### ACTIVITY
In the data that follows, count every line holding the string "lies" and give the count alone.

Records drawn from a dataset:

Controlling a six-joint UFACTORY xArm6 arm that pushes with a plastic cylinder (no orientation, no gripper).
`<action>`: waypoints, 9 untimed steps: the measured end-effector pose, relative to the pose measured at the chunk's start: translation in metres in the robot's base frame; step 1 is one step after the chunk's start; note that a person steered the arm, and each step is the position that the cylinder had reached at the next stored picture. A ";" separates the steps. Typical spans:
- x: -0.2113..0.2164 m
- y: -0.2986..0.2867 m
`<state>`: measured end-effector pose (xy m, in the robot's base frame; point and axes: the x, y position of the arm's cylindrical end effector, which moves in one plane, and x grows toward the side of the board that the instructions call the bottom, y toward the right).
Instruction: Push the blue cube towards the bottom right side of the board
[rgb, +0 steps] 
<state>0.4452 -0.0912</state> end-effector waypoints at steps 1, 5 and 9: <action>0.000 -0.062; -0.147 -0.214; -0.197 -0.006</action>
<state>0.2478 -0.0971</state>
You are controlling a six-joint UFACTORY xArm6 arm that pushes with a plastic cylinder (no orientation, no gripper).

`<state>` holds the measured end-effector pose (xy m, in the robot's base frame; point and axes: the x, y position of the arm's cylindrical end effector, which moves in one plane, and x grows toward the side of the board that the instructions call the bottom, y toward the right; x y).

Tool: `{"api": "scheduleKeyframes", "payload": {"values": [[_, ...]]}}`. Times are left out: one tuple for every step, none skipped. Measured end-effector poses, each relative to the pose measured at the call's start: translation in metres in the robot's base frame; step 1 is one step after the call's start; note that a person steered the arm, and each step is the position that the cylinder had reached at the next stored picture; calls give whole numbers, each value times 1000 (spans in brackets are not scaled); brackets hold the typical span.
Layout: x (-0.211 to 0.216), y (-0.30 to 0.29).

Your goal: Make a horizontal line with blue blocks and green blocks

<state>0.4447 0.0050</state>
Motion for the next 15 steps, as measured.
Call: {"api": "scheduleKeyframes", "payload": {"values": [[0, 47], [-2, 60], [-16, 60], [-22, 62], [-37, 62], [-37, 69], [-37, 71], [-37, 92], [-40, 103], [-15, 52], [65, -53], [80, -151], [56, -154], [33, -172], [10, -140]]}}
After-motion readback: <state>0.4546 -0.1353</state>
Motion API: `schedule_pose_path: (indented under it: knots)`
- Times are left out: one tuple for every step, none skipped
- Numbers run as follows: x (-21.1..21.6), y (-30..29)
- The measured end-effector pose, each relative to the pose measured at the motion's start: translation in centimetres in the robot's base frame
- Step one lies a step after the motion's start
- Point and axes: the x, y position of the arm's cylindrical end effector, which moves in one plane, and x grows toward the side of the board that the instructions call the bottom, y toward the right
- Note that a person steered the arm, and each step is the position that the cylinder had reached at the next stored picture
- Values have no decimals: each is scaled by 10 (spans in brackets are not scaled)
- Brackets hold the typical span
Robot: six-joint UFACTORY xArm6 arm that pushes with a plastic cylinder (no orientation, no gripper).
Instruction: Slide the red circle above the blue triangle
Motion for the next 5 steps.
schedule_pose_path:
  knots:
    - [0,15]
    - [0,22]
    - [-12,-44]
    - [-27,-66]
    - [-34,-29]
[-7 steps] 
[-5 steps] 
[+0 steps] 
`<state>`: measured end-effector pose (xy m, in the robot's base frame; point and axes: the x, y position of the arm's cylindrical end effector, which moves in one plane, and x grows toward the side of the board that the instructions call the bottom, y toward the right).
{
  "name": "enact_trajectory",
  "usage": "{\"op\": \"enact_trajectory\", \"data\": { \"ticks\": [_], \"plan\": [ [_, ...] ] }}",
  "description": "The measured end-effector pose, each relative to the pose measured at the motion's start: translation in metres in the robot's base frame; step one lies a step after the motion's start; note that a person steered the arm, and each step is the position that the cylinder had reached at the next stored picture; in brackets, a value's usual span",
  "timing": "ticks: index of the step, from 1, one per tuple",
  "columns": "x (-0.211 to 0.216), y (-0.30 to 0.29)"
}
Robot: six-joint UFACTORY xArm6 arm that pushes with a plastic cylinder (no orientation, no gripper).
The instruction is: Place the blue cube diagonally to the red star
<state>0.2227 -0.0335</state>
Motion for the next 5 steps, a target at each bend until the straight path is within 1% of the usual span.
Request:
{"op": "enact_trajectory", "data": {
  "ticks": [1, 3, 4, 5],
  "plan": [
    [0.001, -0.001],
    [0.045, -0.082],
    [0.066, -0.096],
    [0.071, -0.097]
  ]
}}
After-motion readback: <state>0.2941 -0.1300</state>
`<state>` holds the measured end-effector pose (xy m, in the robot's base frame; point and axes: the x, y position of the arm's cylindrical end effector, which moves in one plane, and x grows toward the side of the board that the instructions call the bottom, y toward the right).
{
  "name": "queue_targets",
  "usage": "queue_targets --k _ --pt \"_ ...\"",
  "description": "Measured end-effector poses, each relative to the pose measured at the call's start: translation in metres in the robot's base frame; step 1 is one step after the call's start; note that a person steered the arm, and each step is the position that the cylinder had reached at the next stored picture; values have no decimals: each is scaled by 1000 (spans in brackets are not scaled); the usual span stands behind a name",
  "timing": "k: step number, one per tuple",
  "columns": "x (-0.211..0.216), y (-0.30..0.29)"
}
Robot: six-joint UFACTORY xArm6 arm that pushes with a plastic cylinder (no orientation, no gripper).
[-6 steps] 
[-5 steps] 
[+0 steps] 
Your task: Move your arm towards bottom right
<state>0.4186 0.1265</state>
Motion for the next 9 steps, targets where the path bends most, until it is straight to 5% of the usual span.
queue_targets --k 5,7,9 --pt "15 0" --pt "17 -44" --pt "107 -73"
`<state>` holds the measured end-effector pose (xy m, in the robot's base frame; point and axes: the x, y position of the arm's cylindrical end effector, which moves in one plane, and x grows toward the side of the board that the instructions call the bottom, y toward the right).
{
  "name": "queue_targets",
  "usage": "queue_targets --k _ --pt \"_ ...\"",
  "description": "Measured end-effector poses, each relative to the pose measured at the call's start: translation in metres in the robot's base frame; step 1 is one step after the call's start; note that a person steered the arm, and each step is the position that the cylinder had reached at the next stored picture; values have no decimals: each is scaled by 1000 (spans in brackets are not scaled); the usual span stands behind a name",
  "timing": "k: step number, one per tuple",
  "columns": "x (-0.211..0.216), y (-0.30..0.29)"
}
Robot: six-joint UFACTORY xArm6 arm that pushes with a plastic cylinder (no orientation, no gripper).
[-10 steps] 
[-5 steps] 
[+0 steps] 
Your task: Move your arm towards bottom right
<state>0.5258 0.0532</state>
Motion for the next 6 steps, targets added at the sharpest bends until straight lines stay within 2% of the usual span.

### TASK ANSWER
2